Despite the middling critical response to Kiss the Girls and Along Came a Spider, detective Alex Cross gets another shot at big screen glory. Unfortunately, critics say Alex Cross is a thoroughly generic action thriller, and Tyler Perry lacks the gravitas Morgan Freeman brought to the title role previous installments. Cross is a Detroit cop on the trail of the sadistic serial killer Picasso (Matthew Fox), whose targets are comprised of the city’s elite. Soon, however, the mystery becomes personal as the killer threatens Cross’ loved ones.
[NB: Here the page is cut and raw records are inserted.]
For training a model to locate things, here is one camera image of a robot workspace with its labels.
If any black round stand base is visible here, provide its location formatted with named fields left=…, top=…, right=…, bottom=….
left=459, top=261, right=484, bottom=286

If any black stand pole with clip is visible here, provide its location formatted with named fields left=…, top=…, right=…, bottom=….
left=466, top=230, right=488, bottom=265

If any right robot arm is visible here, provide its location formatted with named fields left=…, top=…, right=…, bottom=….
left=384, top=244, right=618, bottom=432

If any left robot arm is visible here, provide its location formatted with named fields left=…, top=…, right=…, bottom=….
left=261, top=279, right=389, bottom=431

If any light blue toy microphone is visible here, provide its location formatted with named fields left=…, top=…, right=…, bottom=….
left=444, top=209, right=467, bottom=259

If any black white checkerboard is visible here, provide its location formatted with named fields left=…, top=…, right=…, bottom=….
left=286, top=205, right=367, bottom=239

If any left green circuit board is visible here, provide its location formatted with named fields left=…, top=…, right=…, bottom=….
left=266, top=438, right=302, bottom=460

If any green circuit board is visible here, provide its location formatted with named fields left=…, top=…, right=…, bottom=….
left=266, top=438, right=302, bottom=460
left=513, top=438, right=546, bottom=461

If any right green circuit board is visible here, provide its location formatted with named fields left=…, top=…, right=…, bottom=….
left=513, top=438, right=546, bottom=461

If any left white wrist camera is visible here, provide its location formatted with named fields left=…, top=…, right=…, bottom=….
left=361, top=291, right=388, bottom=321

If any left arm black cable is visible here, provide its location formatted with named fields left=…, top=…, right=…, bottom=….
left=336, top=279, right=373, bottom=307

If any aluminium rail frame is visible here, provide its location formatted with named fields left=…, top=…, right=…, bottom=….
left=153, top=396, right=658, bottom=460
The pundits say Alex Cross is plagued by underdeveloped characters, big gaps in logic, and an overabundance of clichés. (Check out this week’s Total recall, in which we count down co-star Jean Reno’s best-reviewed films.)

Also opening this week in limited release:

  • Brooklyn Castle, a documentary about an inner city public school that boasts the best junior high chess team in the country, is at 100 percent.
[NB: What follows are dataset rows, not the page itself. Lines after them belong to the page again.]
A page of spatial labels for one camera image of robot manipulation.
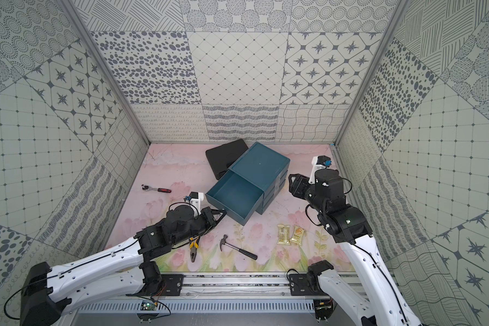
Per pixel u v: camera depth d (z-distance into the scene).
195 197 0.70
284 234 0.86
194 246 0.82
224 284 0.76
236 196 0.79
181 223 0.55
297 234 0.86
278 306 0.70
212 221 0.64
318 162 0.59
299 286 0.73
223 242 0.84
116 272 0.57
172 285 0.73
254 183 0.77
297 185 0.58
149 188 1.01
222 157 1.11
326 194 0.47
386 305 0.38
  • Question One, a doc about the battle over gay marriage in Maine, is at 100 percent.
  • The Sessions, starring John Hawkes and Helen Hunt in a drama about a man with polio looking for romance, is Certified Fresh at 95 percent.
  • Holy Motors, a fantasy/drama comprised of a series of loosely connected vignettes involving a tycoon wearing a number of different costumes, is Certified Fresh at 93 percent.
  • We Are Legion: The Story of the Hacktivists, a doc about the hacker collective Anonymous, is at 88 percent.
  • Yogawoman, a doc about the history and practice of yoga, is at 80 percent.
  • All Together, starring Jane Fonda and Geraldine Chaplin in a comedy about a group of seniors who attempt a communal living arrangement, is at 64 percent.
  • The Flat, a doc in which a man discovers dark family secrets while cleaning out his recently deceased grandmother’s apartment, is at 60 percent.
  • The First Time, a dramedy about a pair of high school kids who find themselves in the throes of first love, is at 56 percent.
  • Tai Chi Zero, a martial arts film about a town full of fighting experts who find themselves threatened by industrialists, is at 54 percent.
  • Nobody Walks, starring John Krasinski and Olivia Thirlby in drama about a filmmaker whose temporary residence upends the lives of her host family, is at 32 percent.
  • That’s What She Said, starring Anne Heche in a comedy about a woman and her close friends who go on a series of misadventures leading up to a big date, is at zero percent.

Finally, props to Mike Smith for coming the closest to guessing Atlas Shrugged: Part II‘s zero percent Tomatometer.